● Work instruction: Take the lines below beginning at the line that has "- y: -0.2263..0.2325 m" and stopping after the line that has "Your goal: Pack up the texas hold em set", and print them exactly as they are, with no other lines.

● Saved data entries:
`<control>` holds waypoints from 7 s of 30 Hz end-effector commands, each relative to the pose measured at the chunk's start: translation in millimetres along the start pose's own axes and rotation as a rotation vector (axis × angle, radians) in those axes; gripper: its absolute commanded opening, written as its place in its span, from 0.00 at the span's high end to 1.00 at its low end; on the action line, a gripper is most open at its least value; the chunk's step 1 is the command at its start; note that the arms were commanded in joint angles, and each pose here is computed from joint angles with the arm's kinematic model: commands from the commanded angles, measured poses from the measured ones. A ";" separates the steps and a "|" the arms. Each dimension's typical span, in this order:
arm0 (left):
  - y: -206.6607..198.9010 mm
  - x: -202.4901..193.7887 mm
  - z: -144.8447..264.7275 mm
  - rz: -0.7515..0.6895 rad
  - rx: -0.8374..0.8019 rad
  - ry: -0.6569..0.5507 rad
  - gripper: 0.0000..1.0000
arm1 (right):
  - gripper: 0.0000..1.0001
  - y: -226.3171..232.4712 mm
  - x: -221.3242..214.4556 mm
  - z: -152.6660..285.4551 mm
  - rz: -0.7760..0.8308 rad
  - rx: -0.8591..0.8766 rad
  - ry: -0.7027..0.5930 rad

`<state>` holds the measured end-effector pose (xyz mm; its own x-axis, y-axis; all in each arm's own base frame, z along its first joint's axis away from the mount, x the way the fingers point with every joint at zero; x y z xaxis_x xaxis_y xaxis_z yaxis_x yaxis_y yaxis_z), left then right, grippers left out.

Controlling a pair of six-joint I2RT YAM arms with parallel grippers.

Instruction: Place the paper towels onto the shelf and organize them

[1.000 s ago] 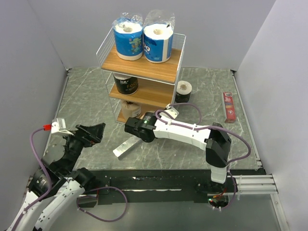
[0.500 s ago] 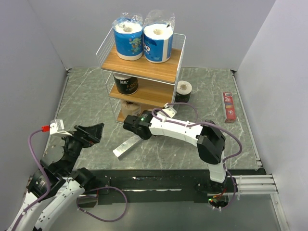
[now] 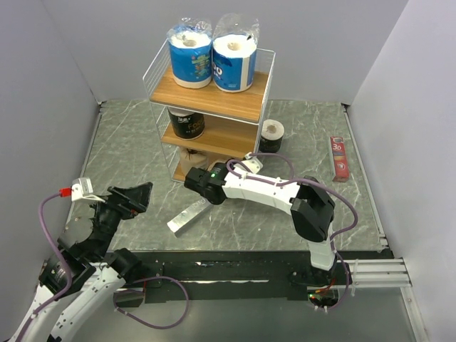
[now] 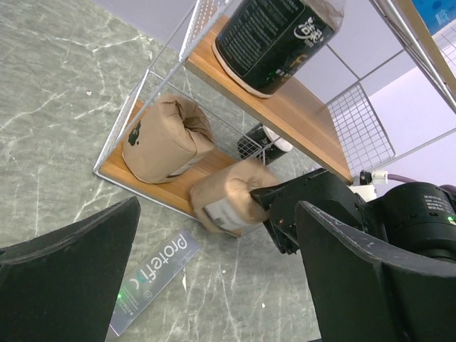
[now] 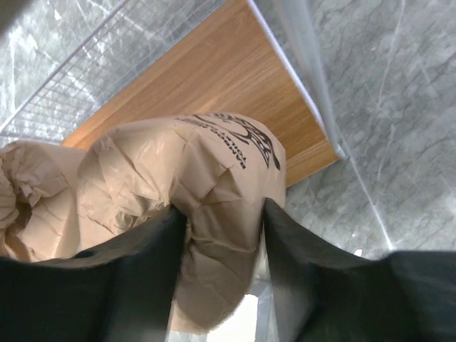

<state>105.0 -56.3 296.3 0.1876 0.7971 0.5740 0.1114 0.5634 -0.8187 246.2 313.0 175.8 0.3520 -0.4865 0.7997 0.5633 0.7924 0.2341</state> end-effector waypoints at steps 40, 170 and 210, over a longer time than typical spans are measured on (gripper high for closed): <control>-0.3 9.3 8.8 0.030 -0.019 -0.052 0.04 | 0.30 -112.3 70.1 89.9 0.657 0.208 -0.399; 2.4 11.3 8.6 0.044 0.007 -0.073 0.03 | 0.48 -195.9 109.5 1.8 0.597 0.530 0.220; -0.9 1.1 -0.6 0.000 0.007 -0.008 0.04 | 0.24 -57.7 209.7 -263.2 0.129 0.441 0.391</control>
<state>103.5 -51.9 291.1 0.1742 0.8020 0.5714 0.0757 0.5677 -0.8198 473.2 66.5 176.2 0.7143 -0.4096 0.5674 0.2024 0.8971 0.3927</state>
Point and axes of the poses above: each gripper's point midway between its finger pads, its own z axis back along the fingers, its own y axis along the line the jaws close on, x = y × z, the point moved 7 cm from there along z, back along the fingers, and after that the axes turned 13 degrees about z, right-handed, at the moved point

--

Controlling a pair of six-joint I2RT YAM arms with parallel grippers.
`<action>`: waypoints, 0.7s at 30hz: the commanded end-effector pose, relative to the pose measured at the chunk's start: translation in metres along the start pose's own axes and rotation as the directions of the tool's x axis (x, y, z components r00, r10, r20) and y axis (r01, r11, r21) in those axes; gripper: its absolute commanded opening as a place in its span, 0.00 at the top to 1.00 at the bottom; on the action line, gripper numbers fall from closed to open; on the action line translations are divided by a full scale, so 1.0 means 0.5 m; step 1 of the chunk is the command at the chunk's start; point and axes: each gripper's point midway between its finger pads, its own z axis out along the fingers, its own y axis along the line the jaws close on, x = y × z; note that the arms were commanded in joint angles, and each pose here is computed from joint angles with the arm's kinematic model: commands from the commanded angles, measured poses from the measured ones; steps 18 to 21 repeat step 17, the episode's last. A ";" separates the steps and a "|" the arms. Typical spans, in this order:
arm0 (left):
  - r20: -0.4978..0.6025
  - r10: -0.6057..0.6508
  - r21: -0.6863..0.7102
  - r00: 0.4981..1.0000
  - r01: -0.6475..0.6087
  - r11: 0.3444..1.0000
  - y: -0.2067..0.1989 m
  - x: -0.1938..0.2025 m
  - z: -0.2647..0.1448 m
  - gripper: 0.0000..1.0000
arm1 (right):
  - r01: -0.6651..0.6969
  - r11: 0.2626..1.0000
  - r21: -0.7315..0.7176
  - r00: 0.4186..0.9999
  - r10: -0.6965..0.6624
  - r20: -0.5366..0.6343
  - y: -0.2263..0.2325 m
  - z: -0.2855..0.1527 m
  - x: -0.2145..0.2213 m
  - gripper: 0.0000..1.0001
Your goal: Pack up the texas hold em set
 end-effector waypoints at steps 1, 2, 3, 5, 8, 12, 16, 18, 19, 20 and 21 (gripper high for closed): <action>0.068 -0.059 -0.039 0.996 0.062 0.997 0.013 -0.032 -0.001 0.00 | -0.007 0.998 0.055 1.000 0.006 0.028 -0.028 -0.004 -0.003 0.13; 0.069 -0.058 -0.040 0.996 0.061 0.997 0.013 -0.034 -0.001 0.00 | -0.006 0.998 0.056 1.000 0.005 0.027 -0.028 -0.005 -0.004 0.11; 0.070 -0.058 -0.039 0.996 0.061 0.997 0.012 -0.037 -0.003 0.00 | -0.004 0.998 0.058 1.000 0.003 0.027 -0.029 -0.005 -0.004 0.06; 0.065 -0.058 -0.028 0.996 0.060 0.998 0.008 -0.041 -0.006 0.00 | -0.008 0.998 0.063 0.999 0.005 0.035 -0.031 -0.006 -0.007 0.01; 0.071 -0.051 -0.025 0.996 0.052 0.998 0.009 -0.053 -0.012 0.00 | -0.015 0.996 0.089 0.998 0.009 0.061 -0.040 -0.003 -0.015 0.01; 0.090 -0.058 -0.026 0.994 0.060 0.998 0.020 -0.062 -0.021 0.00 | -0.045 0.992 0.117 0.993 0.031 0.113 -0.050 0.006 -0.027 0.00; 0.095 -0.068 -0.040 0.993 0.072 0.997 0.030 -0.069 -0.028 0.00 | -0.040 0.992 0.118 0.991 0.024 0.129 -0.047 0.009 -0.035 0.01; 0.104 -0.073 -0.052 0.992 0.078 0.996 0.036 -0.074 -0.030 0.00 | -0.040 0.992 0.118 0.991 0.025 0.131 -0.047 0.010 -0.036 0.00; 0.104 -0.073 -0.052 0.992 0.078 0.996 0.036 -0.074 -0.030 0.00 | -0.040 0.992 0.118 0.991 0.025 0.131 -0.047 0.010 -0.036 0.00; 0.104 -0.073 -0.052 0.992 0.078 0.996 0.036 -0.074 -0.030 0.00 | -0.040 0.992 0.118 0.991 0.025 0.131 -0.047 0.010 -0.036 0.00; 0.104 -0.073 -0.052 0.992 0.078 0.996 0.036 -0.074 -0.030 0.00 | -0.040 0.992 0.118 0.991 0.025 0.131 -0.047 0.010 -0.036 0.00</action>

● Response box:
  - y: -0.2263..0.2325 m
  - z: -0.2855..0.1527 m
  - x: -0.2145..0.2213 m
  - gripper: 0.0000..1.0001
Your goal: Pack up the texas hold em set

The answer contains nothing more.